**PROBLEM DETAILS**
Exclude the pictures and reproduce the remaining data exactly as written.
RECORDS START
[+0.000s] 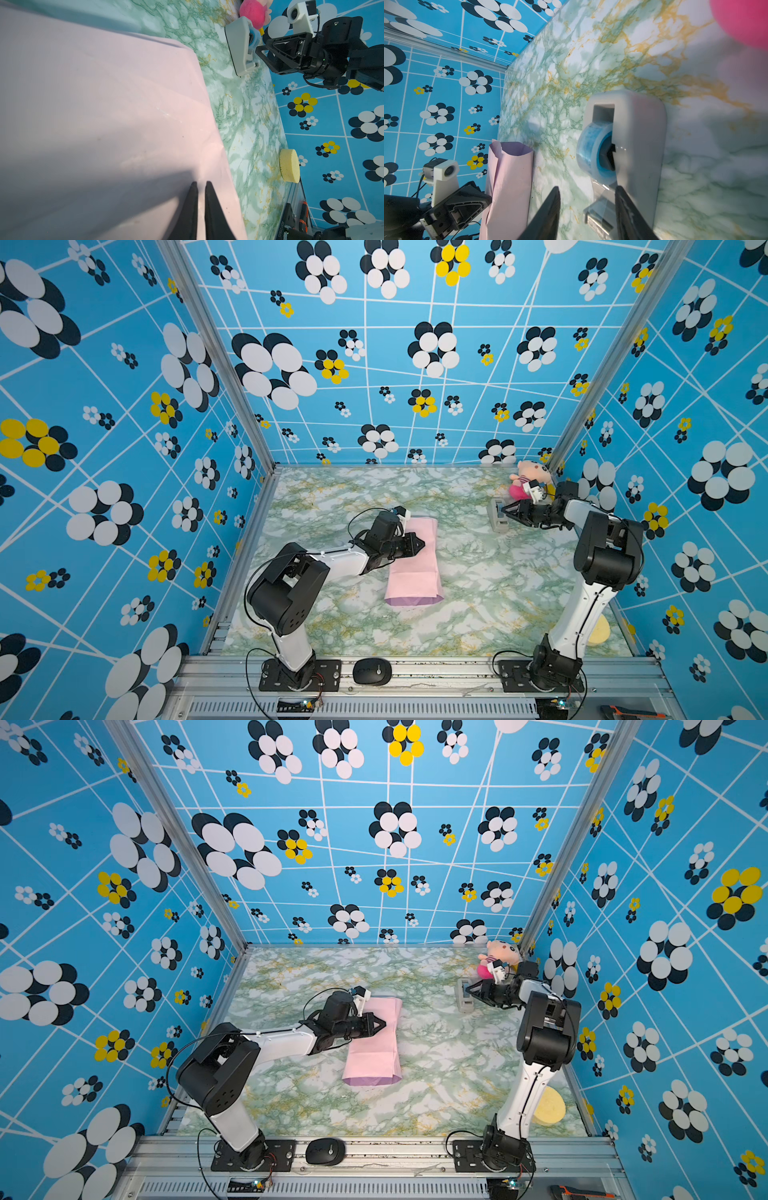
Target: Wrap the gift box in paper
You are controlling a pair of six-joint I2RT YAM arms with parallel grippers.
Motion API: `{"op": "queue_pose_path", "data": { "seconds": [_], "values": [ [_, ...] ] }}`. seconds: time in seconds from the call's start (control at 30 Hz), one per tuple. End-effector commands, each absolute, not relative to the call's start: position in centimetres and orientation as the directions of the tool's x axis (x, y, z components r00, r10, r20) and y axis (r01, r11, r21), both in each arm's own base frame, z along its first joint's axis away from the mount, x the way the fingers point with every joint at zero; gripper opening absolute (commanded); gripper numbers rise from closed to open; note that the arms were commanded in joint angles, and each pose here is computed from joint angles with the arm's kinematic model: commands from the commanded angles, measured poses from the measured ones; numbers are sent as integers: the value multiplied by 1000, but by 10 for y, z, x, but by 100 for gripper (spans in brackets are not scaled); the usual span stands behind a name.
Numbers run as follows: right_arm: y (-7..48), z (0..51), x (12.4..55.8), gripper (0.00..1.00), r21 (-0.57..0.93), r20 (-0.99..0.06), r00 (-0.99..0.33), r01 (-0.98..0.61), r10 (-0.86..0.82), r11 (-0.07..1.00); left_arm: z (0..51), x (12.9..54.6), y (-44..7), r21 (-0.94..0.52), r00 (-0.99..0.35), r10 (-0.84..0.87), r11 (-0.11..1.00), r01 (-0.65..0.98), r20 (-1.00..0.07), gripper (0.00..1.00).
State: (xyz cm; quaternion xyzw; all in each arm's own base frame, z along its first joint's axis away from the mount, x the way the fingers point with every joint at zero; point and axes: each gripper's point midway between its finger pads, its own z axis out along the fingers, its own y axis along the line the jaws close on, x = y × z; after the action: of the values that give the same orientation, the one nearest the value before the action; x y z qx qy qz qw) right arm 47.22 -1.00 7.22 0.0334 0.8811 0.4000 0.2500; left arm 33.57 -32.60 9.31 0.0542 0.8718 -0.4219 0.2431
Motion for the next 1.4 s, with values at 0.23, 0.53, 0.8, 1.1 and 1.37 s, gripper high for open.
{"op": "queue_pose_path", "data": {
  "seconds": [0.23,0.53,0.8,1.1,1.37],
  "values": [
    [4,61,460,46,739,-349,-915,-137,202,659,15,310,-295,-609,-947,-76,781,139,-313,13],
    [9,52,459,42,765,-312,-933,-136,177,629,15,310,-294,-607,-946,-78,783,137,-315,13],
    [13,49,456,33,779,-283,-947,-135,151,613,15,311,-295,-608,-946,-80,782,136,-315,13],
    [12,53,460,26,778,-283,-949,-142,139,612,15,312,-295,-608,-945,-82,783,134,-315,13],
    [12,56,458,17,778,-274,-953,-142,127,611,15,312,-294,-604,-945,-81,786,135,-317,13]
  ]
}}
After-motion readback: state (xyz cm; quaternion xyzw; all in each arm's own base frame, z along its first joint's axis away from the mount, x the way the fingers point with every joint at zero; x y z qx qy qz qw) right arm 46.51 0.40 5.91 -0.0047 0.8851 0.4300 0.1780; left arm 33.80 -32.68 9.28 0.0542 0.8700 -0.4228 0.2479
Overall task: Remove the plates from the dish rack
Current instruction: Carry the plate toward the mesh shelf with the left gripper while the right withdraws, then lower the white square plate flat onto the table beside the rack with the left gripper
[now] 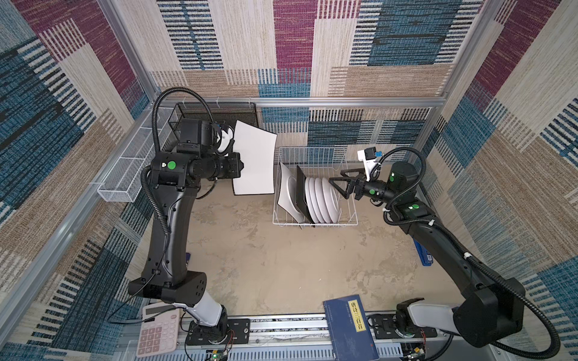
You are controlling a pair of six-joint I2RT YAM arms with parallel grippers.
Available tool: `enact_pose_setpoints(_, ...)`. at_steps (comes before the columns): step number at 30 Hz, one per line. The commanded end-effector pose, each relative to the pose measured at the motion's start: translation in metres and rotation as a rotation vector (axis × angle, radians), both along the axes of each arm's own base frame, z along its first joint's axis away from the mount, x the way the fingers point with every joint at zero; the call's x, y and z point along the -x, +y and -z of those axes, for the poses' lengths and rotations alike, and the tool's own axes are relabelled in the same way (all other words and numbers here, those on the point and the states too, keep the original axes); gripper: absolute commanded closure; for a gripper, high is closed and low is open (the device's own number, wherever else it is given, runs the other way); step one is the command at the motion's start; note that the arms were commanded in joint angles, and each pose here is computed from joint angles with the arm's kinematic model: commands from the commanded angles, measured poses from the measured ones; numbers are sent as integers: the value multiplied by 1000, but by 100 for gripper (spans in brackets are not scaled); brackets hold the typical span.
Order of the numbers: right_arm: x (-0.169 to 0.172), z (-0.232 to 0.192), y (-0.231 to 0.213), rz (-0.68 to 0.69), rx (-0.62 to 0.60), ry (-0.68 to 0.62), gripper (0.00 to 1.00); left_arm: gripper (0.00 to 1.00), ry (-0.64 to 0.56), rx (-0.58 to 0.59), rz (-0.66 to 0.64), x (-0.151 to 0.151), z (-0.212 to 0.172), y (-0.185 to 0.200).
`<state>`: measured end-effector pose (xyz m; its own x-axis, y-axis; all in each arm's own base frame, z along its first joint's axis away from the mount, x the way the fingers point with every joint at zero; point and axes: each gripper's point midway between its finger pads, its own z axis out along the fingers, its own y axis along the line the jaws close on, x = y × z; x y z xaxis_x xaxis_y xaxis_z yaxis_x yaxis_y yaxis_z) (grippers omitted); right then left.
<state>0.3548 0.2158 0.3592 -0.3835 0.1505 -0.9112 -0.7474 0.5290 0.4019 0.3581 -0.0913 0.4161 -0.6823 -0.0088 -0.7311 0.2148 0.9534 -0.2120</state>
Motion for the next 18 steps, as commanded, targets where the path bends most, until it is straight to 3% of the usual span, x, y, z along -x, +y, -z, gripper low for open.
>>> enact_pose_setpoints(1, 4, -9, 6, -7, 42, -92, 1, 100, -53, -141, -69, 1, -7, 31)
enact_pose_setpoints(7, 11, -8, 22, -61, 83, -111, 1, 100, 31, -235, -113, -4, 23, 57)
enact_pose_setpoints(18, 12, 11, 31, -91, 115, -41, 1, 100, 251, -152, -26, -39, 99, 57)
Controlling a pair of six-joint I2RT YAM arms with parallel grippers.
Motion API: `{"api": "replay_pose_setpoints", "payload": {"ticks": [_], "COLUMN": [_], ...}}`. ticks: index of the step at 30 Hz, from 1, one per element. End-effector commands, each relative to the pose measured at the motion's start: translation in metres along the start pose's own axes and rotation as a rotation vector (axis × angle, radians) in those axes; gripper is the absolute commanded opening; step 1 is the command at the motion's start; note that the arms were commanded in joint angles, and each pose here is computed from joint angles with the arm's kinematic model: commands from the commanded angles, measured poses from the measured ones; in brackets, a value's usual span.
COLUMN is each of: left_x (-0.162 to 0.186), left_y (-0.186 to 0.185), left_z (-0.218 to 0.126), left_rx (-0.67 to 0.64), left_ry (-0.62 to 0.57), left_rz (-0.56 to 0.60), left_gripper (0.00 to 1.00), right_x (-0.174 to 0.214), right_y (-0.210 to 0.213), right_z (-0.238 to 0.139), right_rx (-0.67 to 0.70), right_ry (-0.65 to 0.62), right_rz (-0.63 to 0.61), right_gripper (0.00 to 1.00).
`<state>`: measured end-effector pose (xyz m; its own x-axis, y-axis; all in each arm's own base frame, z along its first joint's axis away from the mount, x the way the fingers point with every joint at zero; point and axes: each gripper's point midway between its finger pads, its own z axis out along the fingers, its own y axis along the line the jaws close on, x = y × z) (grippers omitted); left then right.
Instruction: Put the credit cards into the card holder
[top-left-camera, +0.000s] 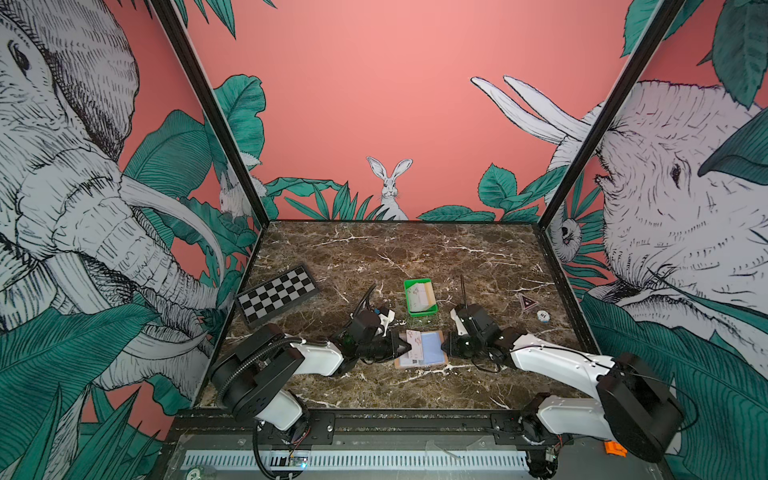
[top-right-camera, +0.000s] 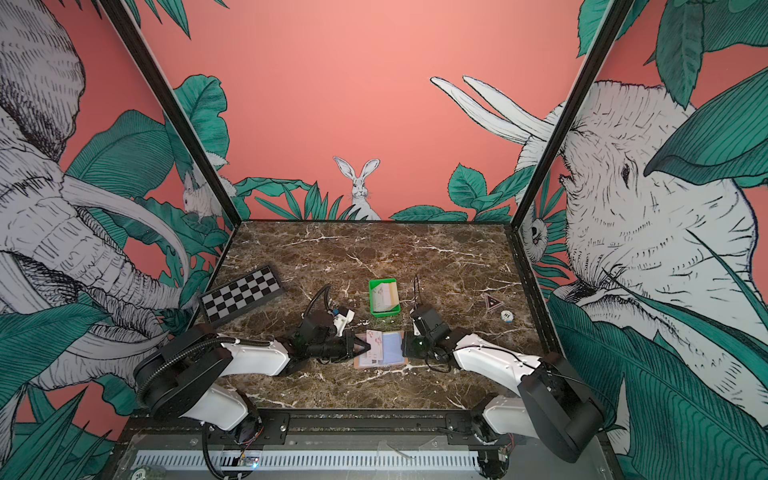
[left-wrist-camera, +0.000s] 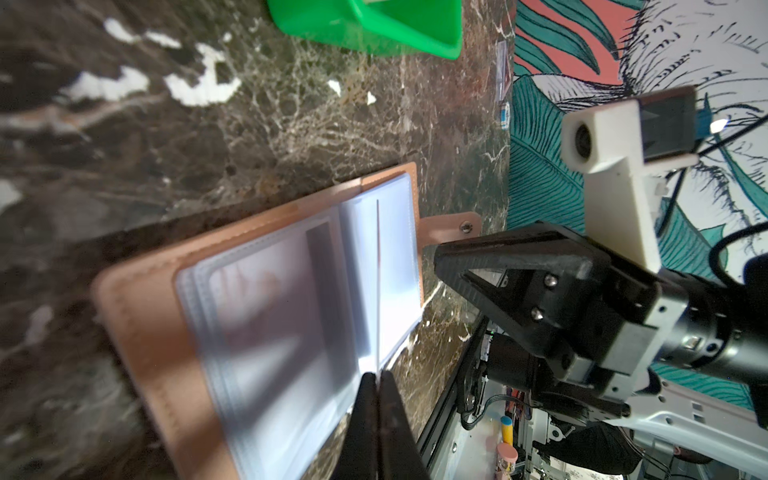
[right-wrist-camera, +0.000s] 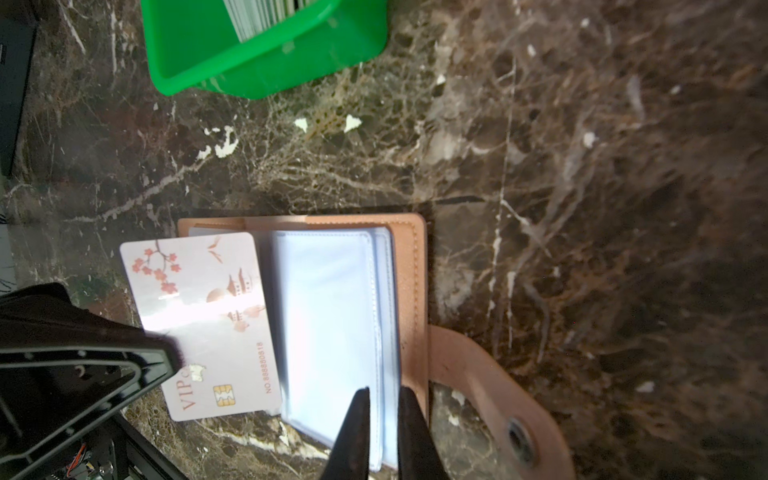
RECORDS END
**ANSWER TO THIS TASK**
[+0.000s] 
Target: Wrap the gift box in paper
You are controlling a pair of six-joint I2RT YAM arms with parallel grippers.
Motion API: `{"op": "queue_pose_path", "data": { "seconds": [_], "values": [ [_, ...] ] }}`. seconds: time in seconds from the call's start (control at 30 Hz), one per tuple. End-effector commands, each absolute, not relative to the call's start: position in centimetres and orientation as the directions of the tool's x axis (x, y, z components r00, r10, r20) and y axis (r01, r11, r21), both in each arm's own base frame, z along its first joint's axis away from the mount, x the way the fingers point with every joint at zero; gripper opening absolute (commanded); gripper numbers rise from closed to open; note that the arms were commanded in joint angles, and each pose here is computed from joint angles with the arm's kinematic model: commands from the commanded angles, measured poses from the measured ones; numbers are sent as integers: the value multiplied by 1000, but by 10 for y, z, x, but by 100 for gripper (spans in brackets are not scaled); the usual span stands behind a name.
Numbers run as follows: right_arm: y (-7..48), z (0..51), x (12.4..55.8), gripper (0.00..1.00), r21 (-0.57..0.93), r20 (-0.99..0.06), r00 (-0.99..0.33), r01 (-0.98..0.61), r10 (-0.86..0.82), r11 (-0.07..1.00); left_arm: z (0..51), x (12.9..54.6), y (-44..7), r21 (-0.94..0.52), r00 (-0.99..0.35), r10 (-0.84..0.87), r11 (-0.11..1.00), r01 (-0.65..0.98), r20 (-1.00..0.07), gripper (0.00..1.00).
State: (xyz cm; quaternion xyzw; all in each arm's own base frame, z along its first joint's axis away from the mount, x the way the fingers point with every joint at zero; point and axes: each gripper's point midway between its finger pads, its own z axis out along the fingers, its own y axis along the line the jaws close on, x = y × z; after the action: of the values that give the same orientation, the one nearest the value before the action; x y z qx qy qz qw) right arm 47.22 -1.00 7.22 0.0334 0.8811 0.4000 0.2500; left arm 33.57 -32.60 9.31 0.0542 0.8718 -0.4219 0.2431
Motion for the next 1.4 s, with values at 0.23, 0.53, 0.8, 1.1 and 1.37 s, gripper high for open.
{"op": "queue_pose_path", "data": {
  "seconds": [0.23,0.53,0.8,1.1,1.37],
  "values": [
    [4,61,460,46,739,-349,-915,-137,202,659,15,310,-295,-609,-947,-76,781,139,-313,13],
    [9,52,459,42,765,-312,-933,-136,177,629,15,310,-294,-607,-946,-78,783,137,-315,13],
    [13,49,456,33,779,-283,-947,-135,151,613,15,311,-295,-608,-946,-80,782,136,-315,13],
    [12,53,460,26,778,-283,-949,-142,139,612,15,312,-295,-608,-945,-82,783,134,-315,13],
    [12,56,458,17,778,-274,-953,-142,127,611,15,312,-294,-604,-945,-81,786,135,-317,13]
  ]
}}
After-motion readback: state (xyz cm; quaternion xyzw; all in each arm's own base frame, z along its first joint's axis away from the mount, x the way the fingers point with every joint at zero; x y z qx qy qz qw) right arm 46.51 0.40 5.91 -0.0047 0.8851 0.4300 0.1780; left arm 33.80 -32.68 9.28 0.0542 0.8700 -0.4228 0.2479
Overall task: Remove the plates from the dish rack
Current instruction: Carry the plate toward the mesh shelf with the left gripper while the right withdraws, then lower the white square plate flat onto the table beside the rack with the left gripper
[now] 
You are controlling a pair of six-joint I2RT YAM arms with parallel grippers.
Available tool: `enact_pose_setpoints(_, ...)`. at_steps (comes before the columns): step number at 30 Hz, one per line. The commanded end-effector pose, each relative to the pose measured at the motion's start: translation in metres and rotation as a rotation vector (axis × angle, radians), both along the axes of each arm's own base frame, z along its first joint's axis away from the mount, x the way the fingers point with every joint at zero; the call's x, y and z point along the -x, +y and -z of those axes, for the poses' lengths and rotations alike, and the tool's own axes are relabelled in the same way (all other words and numbers here, those on the point and the states too, keep the original axes); gripper: absolute commanded closure; for a gripper, high is closed and low is open (the device's own number, wherever else it is given, runs the other way); step one is the command at the motion's start; note that the arms were commanded in joint angles, and each pose here is computed from joint angles with the arm's kinematic model: commands from the commanded angles, measured poses from the measured ones; numbers are sent as integers: the value multiplied by 1000, but by 100 for gripper (spans in brackets are not scaled); brackets hold the typical span.
Order of the numbers: right_arm: x (-0.169 to 0.172), z (-0.232 to 0.192), y (-0.231 to 0.213), rz (-0.68 to 0.69), rx (-0.62 to 0.60), ry (-0.68 to 0.62), gripper (0.00 to 1.00); left_arm: gripper (0.00 to 1.00), ry (-0.64 to 0.56), rx (-0.58 to 0.59), rz (-0.66 to 0.64), x (-0.151 to 0.151), z (-0.212 to 0.172), y (-0.185 to 0.200).
`<state>`: measured end-effector pose (xyz m; its own x-axis, y-axis; all in each arm's own base frame, z along its first joint's axis away from the mount, x the way the fingers point with every joint at zero; point and axes: each gripper's point midway between its finger pads, its own z axis out along the fingers, its own y axis along the line the jaws close on, x = y × z; x y z xaxis_x xaxis_y xaxis_z yaxis_x yaxis_y yaxis_z) (grippers omitted); right then left.
<state>0.3548 0.2158 0.3592 -0.3835 0.1505 -0.9112 -0.7474 0.5290 0.4019 0.3581 -0.0913 0.4161 -0.6823 -0.0088 -0.7311 0.2148 0.9534 -0.2120</state>
Motion for the next 18 steps, as commanded, targets where the path bends most, until it is straight to 3% of the usual span, x, y, z along -x, +y, -z, gripper low for open.
>>> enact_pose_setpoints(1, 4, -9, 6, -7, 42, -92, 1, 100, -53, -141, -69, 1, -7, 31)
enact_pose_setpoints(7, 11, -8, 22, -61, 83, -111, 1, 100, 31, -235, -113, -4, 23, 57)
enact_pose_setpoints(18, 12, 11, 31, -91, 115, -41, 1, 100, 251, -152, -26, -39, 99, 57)
Controlling a pair of six-joint I2RT YAM arms with parallel grippers.
Motion API: `{"api": "replay_pose_setpoints", "payload": {"ticks": [_], "COLUMN": [_], ...}}`. ticks: index of the step at 30 Hz, from 1, one per element. End-effector commands, each relative to the pose measured at the motion's start: translation in metres along the start pose's own axes and rotation as a rotation vector (axis × angle, radians) in those axes; gripper is the absolute commanded opening; step 1 is the command at the motion's start; note that the arms were commanded in joint angles, and each pose here is computed from joint angles with the arm's kinematic model: commands from the commanded angles, measured poses from the measured ones; in brackets, a value's usual span.
COLUMN is each of: left_x (-0.162 to 0.186), left_y (-0.186 to 0.185), left_z (-0.218 to 0.126), left_rx (-0.67 to 0.64), left_ry (-0.62 to 0.57), left_rz (-0.56 to 0.60), left_gripper (0.00 to 1.00), right_x (-0.174 to 0.214), right_y (-0.210 to 0.213), right_z (-0.238 to 0.139), right_rx (-0.67 to 0.70), right_ry (-0.65 to 0.62), right_rz (-0.63 to 0.61), right_gripper (0.00 to 1.00).
`<state>`: measured end-effector pose (xyz m; its own x-axis, y-axis; all in each arm's own base frame, z along its first joint's axis away from the mount, x the way the fingers point with every joint at zero; point and axes: each gripper's point midway between its finger pads, its own z axis out along the fingers, its own y axis along the line the jaws close on, x = y × z) (grippers omitted); left then right.
Instruction: Put the credit cards into the card holder
[top-left-camera, +0.000s] 
[top-right-camera, +0.000s] 
[left-wrist-camera, +0.000s] 
[right-wrist-camera, +0.000s] 

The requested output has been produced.